Problem statement: Entries follow. Return each line that contains the word "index".

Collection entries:
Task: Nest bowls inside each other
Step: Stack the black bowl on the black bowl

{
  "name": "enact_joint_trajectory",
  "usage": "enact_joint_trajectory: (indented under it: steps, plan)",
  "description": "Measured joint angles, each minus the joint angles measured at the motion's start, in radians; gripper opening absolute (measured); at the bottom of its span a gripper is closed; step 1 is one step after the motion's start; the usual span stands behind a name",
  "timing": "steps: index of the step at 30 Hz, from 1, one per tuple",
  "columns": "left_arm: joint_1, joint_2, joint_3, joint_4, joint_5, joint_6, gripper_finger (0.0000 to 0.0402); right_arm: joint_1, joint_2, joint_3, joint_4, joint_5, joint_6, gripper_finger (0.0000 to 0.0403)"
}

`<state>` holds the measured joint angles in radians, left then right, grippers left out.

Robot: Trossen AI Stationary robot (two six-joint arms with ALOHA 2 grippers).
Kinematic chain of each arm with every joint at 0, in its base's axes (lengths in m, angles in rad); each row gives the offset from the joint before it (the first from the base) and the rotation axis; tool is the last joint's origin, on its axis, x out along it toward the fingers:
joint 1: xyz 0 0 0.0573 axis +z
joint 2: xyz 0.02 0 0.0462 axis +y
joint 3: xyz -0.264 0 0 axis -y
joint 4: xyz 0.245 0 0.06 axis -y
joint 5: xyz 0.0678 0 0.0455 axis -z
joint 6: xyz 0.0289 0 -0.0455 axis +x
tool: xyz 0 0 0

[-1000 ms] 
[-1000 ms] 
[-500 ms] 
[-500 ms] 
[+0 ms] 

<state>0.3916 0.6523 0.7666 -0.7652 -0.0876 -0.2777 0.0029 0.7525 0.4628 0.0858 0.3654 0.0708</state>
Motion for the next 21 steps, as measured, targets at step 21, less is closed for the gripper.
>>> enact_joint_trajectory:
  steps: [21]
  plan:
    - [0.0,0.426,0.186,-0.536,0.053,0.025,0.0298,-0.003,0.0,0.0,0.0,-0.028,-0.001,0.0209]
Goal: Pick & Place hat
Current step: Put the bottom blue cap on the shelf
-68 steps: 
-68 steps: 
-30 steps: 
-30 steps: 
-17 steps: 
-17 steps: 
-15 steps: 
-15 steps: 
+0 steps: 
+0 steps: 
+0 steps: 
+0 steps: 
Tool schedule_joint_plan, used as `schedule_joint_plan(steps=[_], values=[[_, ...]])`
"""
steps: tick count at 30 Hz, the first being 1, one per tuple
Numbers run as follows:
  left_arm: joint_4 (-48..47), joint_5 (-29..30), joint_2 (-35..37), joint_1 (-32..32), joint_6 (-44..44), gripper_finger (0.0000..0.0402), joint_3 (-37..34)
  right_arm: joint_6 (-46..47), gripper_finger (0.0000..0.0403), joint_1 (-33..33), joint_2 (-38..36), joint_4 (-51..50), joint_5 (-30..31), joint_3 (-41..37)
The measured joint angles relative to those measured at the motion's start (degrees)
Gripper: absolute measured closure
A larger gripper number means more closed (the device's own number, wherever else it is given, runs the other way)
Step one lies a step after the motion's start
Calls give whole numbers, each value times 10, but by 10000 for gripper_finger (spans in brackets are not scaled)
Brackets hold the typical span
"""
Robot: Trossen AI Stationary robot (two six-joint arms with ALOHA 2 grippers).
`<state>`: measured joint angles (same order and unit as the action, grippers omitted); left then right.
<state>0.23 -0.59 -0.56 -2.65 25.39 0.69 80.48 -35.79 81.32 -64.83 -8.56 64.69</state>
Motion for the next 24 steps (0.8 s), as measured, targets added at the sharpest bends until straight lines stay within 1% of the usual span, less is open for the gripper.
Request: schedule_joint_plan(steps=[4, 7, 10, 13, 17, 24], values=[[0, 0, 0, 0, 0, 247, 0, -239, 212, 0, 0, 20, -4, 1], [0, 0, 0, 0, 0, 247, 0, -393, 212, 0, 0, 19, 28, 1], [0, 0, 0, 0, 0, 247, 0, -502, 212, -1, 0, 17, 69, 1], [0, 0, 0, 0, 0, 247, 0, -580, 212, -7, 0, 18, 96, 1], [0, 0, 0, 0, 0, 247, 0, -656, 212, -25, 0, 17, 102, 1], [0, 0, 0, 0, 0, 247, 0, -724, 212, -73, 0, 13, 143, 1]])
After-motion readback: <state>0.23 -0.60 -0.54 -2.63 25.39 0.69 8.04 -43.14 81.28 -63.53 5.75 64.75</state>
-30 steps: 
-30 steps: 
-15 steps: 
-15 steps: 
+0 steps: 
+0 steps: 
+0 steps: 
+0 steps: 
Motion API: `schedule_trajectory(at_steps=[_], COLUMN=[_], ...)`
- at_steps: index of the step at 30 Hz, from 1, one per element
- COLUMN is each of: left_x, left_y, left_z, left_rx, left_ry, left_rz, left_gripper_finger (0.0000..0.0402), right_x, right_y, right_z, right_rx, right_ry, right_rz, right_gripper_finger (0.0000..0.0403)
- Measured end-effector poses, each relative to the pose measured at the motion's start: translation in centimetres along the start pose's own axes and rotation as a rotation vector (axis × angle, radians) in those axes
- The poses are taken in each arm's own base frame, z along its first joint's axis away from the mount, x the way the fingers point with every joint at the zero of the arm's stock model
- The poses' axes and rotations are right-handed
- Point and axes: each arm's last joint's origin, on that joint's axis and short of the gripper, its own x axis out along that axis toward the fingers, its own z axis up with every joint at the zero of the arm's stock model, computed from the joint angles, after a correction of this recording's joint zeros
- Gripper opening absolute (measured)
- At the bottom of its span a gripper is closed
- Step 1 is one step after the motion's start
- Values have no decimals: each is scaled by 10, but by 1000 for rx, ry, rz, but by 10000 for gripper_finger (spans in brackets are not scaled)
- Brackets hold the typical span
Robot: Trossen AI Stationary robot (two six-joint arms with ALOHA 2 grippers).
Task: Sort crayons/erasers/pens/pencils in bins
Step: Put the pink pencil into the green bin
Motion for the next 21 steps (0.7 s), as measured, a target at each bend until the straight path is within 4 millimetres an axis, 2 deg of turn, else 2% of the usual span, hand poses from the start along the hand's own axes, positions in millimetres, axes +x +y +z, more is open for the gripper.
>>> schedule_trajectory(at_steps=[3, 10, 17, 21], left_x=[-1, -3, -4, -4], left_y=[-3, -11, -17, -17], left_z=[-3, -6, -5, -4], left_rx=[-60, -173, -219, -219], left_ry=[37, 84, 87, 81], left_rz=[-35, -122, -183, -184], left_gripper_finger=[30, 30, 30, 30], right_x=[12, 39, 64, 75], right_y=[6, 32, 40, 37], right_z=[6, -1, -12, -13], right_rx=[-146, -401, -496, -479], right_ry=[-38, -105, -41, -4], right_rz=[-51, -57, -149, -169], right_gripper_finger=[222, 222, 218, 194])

Task response:
  "timing": "steps: index of the step at 30 Hz, from 1, one per tuple",
- at_steps: index of the step at 30 Hz, from 1, one per element

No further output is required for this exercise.